> _What this task involves_
Beginning with the line that contains "Please answer as", copy each subsequent line of the data below through the last one, including both ends but not the pictures.

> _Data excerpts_
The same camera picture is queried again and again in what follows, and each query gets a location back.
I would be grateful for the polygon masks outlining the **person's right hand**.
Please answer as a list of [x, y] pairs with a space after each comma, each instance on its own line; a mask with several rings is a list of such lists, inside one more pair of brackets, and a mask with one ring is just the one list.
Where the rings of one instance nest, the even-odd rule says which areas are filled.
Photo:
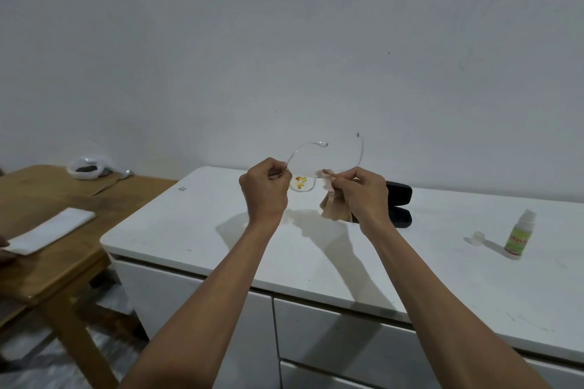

> _Response to the task_
Please answer as a list of [x, y] pairs with a space after each comma, each instance on its own line; a mask with several rings is a list of such lists, inside one more pair of brackets, and a mask with one ring is just the one list.
Where the rings of one instance nest, the even-odd rule says which areas are filled.
Photo:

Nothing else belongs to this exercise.